▶ Task description:
Pull every line that includes the word "picture" from the data.

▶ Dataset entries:
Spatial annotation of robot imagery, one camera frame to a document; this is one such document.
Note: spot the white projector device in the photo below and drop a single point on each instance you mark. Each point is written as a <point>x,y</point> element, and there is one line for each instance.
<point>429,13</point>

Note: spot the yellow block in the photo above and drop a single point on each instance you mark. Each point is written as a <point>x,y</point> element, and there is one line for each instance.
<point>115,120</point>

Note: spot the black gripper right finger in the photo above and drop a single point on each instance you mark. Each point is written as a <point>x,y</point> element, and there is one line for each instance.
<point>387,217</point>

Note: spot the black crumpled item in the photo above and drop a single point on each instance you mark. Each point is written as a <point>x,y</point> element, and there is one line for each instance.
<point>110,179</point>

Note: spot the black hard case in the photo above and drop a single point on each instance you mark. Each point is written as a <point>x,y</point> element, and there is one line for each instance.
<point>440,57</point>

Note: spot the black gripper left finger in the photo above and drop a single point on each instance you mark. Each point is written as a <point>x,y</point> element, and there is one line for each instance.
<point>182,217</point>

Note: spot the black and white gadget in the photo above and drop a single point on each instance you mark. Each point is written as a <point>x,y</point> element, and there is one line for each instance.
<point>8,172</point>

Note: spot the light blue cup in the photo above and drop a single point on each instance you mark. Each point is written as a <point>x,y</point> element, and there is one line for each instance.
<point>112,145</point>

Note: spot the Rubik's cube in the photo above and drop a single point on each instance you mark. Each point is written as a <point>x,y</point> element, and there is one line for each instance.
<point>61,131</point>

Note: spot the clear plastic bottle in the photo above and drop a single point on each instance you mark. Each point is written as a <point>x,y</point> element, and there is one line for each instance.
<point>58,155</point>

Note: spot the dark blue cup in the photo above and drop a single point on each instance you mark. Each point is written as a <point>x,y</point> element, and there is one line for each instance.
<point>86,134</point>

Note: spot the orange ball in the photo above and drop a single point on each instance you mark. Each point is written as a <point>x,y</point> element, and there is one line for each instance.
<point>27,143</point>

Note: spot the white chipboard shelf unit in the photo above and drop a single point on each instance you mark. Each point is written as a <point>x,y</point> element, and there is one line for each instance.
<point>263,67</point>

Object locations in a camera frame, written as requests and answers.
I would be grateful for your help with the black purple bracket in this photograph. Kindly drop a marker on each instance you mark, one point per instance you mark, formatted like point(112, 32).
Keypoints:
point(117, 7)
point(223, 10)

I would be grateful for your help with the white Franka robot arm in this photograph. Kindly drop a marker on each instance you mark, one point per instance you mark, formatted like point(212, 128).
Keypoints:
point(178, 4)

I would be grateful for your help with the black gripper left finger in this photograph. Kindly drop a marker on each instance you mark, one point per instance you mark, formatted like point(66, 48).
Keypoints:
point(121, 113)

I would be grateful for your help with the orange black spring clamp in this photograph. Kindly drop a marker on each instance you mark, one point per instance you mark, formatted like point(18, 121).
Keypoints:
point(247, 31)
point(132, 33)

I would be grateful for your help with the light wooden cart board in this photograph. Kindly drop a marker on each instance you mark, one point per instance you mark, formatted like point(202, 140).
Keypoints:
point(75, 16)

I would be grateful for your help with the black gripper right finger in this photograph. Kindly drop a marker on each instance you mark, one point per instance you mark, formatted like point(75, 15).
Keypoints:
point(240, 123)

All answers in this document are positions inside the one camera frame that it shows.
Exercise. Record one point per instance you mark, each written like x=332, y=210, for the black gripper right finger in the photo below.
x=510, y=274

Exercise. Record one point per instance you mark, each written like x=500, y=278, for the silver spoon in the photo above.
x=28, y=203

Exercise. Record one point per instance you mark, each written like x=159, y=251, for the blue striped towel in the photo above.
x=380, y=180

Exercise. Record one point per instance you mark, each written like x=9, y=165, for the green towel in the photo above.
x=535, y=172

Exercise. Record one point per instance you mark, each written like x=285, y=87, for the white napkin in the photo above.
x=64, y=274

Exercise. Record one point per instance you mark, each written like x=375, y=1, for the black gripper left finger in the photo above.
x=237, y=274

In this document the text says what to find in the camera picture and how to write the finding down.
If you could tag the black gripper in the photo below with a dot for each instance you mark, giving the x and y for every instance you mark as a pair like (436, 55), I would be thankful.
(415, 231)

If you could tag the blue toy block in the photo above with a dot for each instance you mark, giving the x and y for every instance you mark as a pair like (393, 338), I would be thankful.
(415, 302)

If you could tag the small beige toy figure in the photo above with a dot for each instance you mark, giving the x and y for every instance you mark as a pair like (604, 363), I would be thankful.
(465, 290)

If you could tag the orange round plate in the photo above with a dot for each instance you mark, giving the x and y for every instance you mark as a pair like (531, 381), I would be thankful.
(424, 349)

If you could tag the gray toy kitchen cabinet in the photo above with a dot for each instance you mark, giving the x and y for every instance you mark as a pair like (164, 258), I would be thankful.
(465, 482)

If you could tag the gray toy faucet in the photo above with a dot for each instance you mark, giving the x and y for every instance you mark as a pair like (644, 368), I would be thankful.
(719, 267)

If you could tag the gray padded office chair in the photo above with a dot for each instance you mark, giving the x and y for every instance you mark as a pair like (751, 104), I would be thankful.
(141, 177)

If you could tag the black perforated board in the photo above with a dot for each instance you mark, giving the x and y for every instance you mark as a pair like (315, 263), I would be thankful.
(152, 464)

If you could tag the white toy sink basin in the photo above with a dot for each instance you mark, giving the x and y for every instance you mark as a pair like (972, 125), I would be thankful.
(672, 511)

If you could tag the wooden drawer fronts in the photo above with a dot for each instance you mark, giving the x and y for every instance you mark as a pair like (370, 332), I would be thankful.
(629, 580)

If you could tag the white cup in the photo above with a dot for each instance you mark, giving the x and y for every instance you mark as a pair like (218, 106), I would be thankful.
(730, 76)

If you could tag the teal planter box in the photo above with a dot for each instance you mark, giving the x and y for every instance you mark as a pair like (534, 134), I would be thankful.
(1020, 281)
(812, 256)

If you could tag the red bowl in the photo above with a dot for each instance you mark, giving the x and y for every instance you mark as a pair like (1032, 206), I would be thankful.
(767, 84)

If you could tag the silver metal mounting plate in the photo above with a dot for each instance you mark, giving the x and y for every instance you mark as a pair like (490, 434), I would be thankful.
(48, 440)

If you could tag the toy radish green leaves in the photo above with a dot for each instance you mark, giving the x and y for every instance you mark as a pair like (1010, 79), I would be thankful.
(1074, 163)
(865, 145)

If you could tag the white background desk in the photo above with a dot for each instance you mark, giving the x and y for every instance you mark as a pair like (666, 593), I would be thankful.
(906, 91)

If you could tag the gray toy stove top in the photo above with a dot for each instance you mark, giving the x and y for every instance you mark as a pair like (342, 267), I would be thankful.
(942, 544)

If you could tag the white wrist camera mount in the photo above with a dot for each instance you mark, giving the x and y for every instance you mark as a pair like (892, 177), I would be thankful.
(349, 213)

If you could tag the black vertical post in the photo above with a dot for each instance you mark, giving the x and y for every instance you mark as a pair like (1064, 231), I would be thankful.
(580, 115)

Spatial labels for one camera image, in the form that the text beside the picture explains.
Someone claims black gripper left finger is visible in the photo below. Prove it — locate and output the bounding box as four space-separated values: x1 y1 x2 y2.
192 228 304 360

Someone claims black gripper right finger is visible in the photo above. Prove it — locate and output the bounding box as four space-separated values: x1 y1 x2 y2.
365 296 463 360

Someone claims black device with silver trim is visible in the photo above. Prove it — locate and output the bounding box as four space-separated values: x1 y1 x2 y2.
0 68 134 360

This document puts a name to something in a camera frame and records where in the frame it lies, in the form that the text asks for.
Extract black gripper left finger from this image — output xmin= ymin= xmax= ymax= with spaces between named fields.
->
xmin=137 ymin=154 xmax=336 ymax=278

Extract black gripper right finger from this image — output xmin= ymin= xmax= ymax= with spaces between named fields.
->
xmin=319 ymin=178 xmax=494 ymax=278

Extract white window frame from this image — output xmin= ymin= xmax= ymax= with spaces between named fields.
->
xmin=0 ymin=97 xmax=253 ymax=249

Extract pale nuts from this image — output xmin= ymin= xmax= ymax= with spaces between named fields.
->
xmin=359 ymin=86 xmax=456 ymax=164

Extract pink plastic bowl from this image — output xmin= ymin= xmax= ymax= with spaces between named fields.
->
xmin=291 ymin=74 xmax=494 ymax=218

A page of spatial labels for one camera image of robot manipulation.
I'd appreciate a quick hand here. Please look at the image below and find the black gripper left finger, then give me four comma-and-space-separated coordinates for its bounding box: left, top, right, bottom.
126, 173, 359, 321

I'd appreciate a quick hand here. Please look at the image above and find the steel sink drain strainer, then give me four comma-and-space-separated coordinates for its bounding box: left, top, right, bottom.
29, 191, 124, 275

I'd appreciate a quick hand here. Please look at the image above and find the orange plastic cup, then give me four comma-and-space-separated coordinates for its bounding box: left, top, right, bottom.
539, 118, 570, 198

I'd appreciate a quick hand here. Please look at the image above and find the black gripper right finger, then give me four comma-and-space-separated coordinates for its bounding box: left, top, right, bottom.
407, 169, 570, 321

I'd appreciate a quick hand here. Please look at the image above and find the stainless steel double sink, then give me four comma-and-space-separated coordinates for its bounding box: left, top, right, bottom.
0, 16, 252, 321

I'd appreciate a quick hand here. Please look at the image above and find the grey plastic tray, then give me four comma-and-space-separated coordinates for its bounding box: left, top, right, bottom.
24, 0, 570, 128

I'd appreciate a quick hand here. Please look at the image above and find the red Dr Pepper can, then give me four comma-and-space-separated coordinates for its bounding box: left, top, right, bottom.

▶ Reply to the exercise:
In this document the text says what to find in the camera picture and how to write the finding down.
Spatial labels for one camera image, in the form that the text beside the picture explains.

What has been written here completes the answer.